In the previous lecture, the importance of being able to identify periodontal indices was discussed as well as the importance
of correctly recording that pathology on dental charts. The indices most commonly evaluated are gingivitis, probe depth, gingival
recession, furcation involvement, mobility and periodontal attachment. These indices are the factors along with radiographs
that are involved in grading periodontal disease.
As important as the periodontal indices are in the diagnosis and grading of periodontal disease, there are many other pathologies
that may be encountered during a thorough oral examination. It is important to be able to recognize these anomalies and bring
them to the attention of the veterinarian.
Lymphoplasmacytic Stomatitis (LPS) is a chronic, painful condition that can be very difficult to diagnose and treat. Multiple
tests are needed to rule out other problems. Make sure the animal is FeLV/FIV negative, you may want to consider Bartonella
testing. Most treatments are ineffective; to date the best treatment is a complete dental extraction including the removal
of all dentin. This treatment is usually effective in about 80% of the cases.

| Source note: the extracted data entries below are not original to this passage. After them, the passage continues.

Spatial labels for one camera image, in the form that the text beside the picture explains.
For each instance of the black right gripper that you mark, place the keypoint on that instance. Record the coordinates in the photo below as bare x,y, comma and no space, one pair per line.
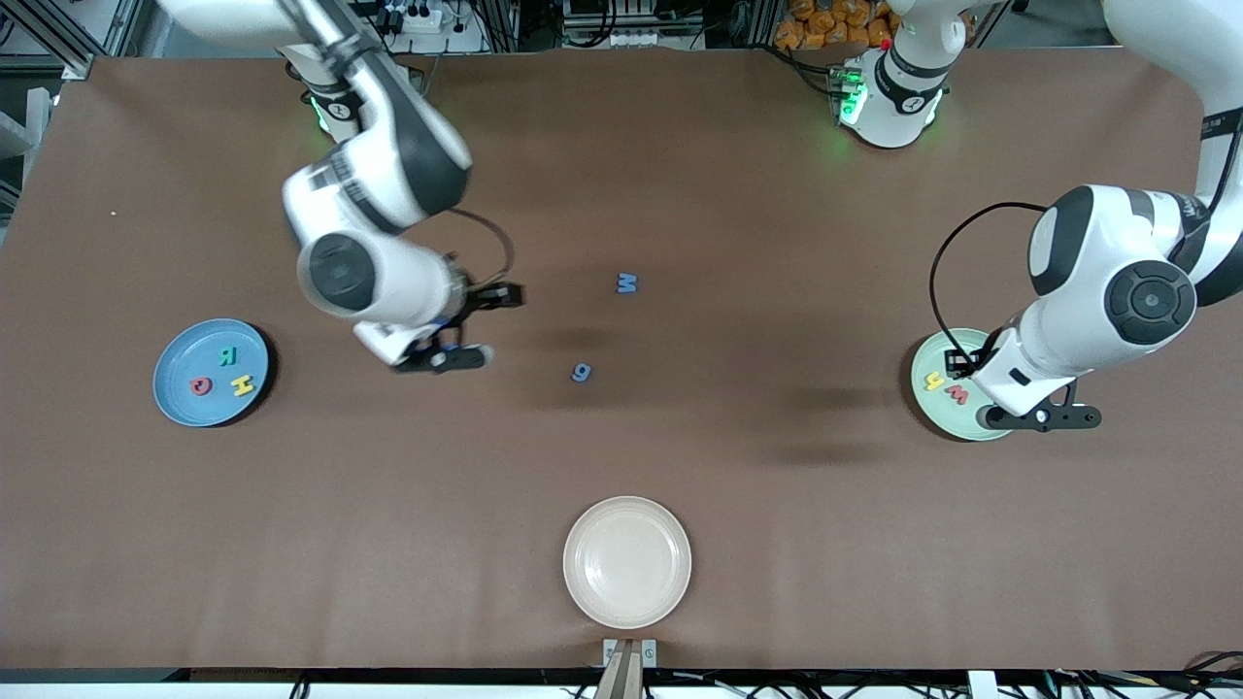
476,297

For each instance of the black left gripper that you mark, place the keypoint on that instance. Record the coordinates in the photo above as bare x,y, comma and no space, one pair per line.
975,361

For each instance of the red letter w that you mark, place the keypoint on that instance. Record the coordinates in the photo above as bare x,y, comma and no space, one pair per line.
957,395

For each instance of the yellow lowercase letter h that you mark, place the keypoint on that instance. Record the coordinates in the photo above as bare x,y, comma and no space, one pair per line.
933,382

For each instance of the blue letter g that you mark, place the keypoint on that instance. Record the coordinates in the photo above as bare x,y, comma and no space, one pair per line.
587,372

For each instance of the blue letter M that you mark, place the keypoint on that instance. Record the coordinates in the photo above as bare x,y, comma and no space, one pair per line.
626,283

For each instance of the yellow uppercase letter H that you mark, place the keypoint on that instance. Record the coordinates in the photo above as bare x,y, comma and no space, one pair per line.
244,385

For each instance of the red letter Q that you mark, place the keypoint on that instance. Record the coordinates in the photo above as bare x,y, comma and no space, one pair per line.
195,386

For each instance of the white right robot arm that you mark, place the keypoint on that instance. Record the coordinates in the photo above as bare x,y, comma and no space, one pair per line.
379,282

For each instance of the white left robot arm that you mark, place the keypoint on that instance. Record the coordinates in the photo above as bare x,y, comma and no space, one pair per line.
1068,330

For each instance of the green plate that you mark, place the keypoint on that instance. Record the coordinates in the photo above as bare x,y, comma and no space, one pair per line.
934,416

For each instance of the blue plate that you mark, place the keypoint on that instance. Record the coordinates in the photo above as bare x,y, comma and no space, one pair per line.
209,408

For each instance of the beige plate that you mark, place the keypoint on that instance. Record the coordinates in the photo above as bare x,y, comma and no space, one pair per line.
626,563

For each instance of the white power strip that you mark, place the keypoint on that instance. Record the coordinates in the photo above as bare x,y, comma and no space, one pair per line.
418,17

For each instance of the orange snack packets bag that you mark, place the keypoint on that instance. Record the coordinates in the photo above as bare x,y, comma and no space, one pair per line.
825,24

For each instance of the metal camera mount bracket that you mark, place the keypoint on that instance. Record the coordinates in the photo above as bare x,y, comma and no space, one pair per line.
629,670

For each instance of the aluminium frame profile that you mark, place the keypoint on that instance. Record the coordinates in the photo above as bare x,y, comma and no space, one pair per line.
78,66

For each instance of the grey metal side frame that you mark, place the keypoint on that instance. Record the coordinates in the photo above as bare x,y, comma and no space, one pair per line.
29,116

Feline Odontoclastic Resorptive Lesions (FORL)
FORL's can be difficult to classify. There are five stages of FORL's that are determined by the amount of crown involved n
o Lesions extend only into the cementum. This stage occurs only subgingivally. – Very
difficult to detect
o Lesions progress through the cementum into the dentin of the root or crown but the
pulp is not exposed. Hyperplastic gingiva may cover these defects.
o Lesions progress into the pulp chamber. Bleeding on probing and spontaneous fractures
of the crown may occur.
o Lesions destroy a significant amount of the crown.
o Lesions have significant root replacement resorption with healing of the gingiva.
There will not be any clinically apparent tooth tissue.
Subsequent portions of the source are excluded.